§ REQUIRED ACTION
Please transcribe the data below exactly. Leave the pictures out.
####
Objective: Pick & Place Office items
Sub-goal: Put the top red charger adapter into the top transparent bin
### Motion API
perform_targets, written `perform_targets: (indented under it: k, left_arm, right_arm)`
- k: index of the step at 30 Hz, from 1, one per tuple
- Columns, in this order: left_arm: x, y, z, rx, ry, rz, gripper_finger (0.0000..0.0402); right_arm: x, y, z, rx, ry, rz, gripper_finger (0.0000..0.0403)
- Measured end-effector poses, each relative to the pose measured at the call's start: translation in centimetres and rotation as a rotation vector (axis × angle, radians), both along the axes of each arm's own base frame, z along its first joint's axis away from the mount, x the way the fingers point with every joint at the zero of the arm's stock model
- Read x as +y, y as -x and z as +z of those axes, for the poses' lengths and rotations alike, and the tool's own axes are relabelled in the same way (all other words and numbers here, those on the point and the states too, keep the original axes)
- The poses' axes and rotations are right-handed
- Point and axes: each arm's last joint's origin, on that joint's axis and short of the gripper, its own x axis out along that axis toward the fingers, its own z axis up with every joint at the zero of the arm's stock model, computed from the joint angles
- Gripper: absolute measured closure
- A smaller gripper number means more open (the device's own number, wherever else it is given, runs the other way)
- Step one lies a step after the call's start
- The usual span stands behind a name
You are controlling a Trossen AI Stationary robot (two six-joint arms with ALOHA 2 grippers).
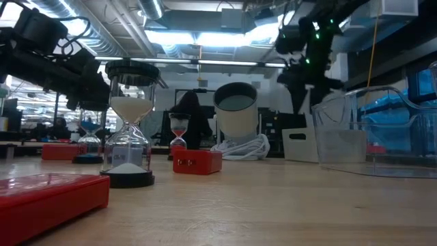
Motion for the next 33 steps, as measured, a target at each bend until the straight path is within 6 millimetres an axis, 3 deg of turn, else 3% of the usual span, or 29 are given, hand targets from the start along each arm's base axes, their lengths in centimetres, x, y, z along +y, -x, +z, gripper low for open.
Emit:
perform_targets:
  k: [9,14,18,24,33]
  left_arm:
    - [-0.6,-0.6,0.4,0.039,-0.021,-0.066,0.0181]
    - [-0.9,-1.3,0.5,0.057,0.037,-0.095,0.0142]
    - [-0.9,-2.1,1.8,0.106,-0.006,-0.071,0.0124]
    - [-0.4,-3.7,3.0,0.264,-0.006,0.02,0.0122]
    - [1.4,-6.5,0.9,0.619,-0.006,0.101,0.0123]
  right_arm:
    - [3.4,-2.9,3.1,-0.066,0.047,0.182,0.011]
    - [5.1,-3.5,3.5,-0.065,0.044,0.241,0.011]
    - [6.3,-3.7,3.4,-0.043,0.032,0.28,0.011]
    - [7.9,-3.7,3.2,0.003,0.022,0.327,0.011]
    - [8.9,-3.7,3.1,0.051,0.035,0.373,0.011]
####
§ EXPECTED OUTPUT
Objective: Pick & Place Office items
Sub-goal: Put the top red charger adapter into the top transparent bin
### Motion API
perform_targets, written `perform_targets: (indented under it: k, left_arm, right_arm)`
- k: index of the step at 30 Hz, from 1, one per tuple
- Columns, in this order: left_arm: x, y, z, rx, ry, rz, gripper_finger (0.0000..0.0402); right_arm: x, y, z, rx, ry, rz, gripper_finger (0.0000..0.0403)
- Measured end-effector poses, each relative to the pose measured at the call's start: translation in centimetres and rotation as a rotation vector (axis × angle, radians), both along the axes of each arm's own base frame, z along its first joint's axis away from the mount, x the way the fingers point with every joint at the zero of the arm's stock model
- Read x as +y, y as -x and z as +z of those axes, for the poses' lengths and rotations alike, and the tool's own axes are relabelled in the same way (all other words and numbers here, those on the point and the states too, keep the original axes)
- The poses' axes and rotations are right-handed
- Point and axes: each arm's last joint's origin, on that joint's axis and short of the gripper, its own x axis out along that axis toward the fingers, its own z axis up with every joint at the zero of the arm's stock model, computed from the joint angles
- Gripper: absolute measured closure
- A smaller gripper number means more open (the device's own number, wherever else it is given, runs the other way)
- Step one lies a step after the call's start
- The usual span stands behind a name
You are controlling a Trossen AI Stationary robot (two six-joint arms with ALOHA 2 grippers).
Motion for the next 33 steps, as measured, a target at each bend until the straight path is within 6 millimetres an axis, 3 deg of turn, else 3% of the usual span, or 29 are given, hand targets from the start along each arm's base axes, their lengths in centimetres, x, y, z along +y, -x, +z, gripper low for open.
Emit:
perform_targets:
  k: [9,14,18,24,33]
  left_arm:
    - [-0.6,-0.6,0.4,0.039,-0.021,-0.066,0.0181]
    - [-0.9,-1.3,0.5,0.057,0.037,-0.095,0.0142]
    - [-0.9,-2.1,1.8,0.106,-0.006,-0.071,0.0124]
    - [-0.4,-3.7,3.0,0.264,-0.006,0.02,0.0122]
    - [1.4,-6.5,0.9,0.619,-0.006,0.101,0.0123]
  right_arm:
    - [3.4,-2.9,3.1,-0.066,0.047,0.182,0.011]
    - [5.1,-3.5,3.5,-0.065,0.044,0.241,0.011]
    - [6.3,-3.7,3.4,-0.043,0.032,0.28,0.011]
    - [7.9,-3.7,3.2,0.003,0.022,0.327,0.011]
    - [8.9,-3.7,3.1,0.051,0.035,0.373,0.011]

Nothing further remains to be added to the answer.